• **YOUR ASSIGNMENT**
Your answer is to be every line of the material that includes the string "coffee".

• **DATA IN THIS EXERCISE**
########################################

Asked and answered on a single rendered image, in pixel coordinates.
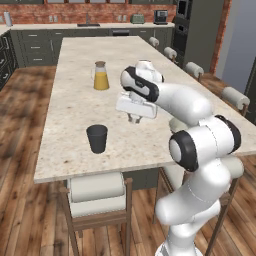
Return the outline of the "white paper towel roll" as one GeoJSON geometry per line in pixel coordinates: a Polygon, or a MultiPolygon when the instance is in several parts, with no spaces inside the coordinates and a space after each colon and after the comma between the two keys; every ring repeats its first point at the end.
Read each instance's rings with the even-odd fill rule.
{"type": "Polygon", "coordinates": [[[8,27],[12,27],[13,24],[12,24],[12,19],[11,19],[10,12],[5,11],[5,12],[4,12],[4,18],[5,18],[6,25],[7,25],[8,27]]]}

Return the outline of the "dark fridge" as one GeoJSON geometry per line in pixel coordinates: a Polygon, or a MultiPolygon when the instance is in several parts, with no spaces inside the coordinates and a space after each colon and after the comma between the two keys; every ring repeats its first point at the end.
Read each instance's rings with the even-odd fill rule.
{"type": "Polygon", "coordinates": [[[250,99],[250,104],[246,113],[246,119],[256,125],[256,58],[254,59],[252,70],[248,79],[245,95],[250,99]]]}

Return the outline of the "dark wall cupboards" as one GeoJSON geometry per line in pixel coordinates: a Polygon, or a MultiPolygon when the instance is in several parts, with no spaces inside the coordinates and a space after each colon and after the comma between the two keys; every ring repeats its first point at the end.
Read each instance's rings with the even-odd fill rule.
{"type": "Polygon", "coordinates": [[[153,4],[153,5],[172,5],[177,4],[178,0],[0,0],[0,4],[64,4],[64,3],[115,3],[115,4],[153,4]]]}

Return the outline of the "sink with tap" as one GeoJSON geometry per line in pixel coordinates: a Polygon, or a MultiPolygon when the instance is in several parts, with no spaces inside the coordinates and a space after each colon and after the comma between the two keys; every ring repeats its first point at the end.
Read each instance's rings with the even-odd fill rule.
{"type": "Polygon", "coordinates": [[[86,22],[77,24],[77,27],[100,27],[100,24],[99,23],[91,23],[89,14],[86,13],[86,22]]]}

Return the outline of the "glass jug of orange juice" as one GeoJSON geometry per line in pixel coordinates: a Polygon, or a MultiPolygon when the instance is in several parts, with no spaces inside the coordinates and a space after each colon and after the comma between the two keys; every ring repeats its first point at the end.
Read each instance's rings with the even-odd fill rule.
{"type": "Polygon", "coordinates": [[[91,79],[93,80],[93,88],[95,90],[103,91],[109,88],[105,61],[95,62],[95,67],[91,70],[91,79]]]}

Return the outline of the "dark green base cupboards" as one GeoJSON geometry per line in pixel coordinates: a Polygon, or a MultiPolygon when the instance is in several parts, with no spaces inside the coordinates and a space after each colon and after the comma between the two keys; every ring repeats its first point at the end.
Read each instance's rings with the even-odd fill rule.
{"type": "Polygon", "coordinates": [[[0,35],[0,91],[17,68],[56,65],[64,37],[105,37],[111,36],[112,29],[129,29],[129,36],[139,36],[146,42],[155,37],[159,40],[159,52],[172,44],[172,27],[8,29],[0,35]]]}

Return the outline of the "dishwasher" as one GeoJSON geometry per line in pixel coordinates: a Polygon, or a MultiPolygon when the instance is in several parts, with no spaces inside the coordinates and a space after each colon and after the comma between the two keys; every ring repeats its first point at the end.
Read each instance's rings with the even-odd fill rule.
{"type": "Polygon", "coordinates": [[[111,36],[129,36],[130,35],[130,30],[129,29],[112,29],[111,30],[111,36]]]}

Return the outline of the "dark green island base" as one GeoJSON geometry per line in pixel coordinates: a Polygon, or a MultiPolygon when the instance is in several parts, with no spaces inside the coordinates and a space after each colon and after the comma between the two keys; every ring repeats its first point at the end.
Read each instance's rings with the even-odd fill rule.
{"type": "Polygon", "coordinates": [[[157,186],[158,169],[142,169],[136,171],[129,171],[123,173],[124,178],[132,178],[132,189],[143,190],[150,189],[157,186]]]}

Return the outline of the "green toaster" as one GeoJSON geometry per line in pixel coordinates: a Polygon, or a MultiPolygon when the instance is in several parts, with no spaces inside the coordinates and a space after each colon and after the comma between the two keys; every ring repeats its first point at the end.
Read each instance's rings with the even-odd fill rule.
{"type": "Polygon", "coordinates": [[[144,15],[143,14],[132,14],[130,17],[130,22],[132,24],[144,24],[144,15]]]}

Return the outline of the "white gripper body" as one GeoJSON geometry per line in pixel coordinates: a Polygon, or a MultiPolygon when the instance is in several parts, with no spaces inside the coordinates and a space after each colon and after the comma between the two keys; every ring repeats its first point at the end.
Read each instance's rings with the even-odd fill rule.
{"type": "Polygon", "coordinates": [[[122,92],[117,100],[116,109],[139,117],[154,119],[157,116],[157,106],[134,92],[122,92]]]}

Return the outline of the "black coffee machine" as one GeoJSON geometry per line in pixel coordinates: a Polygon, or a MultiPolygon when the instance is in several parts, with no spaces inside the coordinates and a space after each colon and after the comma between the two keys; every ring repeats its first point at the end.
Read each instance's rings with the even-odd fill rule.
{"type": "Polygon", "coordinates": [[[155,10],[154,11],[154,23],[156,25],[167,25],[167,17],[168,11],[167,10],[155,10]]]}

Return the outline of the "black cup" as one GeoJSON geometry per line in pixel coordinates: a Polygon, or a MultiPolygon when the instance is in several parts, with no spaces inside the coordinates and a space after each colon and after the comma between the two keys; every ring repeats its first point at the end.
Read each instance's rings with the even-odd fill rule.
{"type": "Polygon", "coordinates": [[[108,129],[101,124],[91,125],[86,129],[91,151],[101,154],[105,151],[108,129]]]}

########################################

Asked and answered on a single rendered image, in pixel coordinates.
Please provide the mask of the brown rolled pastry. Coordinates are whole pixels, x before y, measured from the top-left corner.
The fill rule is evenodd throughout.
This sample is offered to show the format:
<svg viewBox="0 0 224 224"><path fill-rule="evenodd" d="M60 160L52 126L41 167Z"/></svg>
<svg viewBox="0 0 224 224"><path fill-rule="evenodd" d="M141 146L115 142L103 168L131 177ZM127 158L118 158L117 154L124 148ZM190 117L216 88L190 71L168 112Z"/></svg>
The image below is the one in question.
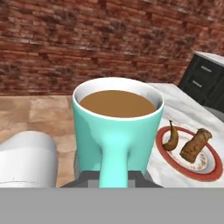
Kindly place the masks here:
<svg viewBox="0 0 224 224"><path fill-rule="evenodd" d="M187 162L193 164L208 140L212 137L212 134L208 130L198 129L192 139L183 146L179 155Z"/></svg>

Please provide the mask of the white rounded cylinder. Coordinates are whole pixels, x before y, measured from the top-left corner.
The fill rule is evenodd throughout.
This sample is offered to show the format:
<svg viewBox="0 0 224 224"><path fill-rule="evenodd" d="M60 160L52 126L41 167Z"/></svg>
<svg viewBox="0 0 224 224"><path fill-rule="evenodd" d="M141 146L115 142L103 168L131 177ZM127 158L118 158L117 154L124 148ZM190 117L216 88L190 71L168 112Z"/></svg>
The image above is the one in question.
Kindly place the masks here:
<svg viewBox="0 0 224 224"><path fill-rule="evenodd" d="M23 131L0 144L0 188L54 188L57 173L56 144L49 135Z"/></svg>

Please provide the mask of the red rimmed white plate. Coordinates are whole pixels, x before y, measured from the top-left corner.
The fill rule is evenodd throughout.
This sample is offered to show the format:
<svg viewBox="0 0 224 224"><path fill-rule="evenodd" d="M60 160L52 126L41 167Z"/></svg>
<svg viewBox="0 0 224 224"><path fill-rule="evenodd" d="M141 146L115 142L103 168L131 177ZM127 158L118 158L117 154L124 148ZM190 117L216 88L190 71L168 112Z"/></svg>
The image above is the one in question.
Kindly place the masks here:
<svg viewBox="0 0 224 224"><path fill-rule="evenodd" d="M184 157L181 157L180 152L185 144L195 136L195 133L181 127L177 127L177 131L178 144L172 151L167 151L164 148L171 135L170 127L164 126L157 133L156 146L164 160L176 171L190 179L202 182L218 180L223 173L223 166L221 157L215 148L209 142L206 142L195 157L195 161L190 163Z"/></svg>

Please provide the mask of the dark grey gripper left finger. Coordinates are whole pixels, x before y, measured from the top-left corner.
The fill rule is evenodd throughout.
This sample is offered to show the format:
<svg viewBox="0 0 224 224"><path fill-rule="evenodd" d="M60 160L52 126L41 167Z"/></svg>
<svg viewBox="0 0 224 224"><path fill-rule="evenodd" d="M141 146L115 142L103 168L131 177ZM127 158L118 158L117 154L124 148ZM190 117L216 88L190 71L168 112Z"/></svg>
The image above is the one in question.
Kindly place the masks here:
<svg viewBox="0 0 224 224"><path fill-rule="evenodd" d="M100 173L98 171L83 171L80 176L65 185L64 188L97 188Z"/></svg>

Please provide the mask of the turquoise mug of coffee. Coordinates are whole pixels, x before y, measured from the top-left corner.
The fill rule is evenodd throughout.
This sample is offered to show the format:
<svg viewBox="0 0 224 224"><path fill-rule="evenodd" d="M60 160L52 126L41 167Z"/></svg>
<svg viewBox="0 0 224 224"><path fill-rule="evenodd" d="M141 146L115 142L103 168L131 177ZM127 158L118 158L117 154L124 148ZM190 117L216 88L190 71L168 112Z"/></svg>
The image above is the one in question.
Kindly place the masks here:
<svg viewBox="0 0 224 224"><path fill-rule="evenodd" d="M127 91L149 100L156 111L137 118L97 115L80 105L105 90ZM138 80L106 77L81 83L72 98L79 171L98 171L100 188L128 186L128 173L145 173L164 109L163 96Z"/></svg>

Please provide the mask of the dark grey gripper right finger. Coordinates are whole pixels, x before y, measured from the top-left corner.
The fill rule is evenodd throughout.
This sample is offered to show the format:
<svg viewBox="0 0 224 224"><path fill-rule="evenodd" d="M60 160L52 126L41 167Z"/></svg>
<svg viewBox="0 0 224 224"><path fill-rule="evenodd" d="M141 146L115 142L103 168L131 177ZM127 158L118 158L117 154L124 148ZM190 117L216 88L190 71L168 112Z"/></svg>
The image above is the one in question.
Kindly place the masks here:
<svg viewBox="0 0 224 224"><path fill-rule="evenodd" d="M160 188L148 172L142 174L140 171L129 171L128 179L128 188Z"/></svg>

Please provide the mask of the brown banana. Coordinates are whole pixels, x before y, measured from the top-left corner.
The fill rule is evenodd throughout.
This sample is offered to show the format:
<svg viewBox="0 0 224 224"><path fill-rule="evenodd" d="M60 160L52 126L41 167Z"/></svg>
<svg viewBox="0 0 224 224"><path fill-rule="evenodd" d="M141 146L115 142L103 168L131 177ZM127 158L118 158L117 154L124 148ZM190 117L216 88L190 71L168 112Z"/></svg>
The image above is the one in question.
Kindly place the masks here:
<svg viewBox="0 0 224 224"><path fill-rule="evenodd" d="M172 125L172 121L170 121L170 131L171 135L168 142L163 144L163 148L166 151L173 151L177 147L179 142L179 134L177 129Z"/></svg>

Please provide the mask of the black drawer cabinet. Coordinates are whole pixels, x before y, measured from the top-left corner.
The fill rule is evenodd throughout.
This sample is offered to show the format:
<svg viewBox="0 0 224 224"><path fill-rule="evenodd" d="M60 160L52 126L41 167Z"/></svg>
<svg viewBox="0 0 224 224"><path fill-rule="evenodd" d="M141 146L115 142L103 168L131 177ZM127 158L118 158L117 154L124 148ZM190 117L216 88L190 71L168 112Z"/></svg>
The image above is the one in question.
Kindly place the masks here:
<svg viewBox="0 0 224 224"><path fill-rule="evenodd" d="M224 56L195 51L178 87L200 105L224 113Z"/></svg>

########################################

• **THE COMPLETED TASK**
Return the outline of the "black coffee machine" as one GeoJSON geometry per line in pixel coordinates: a Polygon, or a MultiPolygon when the instance is in several parts, with no spaces inside the coordinates and a space after each colon and after the comma between the two keys; every ring repeats its first point at the end.
Please provide the mask of the turquoise mug of coffee. Coordinates are whole pixels, x before y, measured from the top-left corner.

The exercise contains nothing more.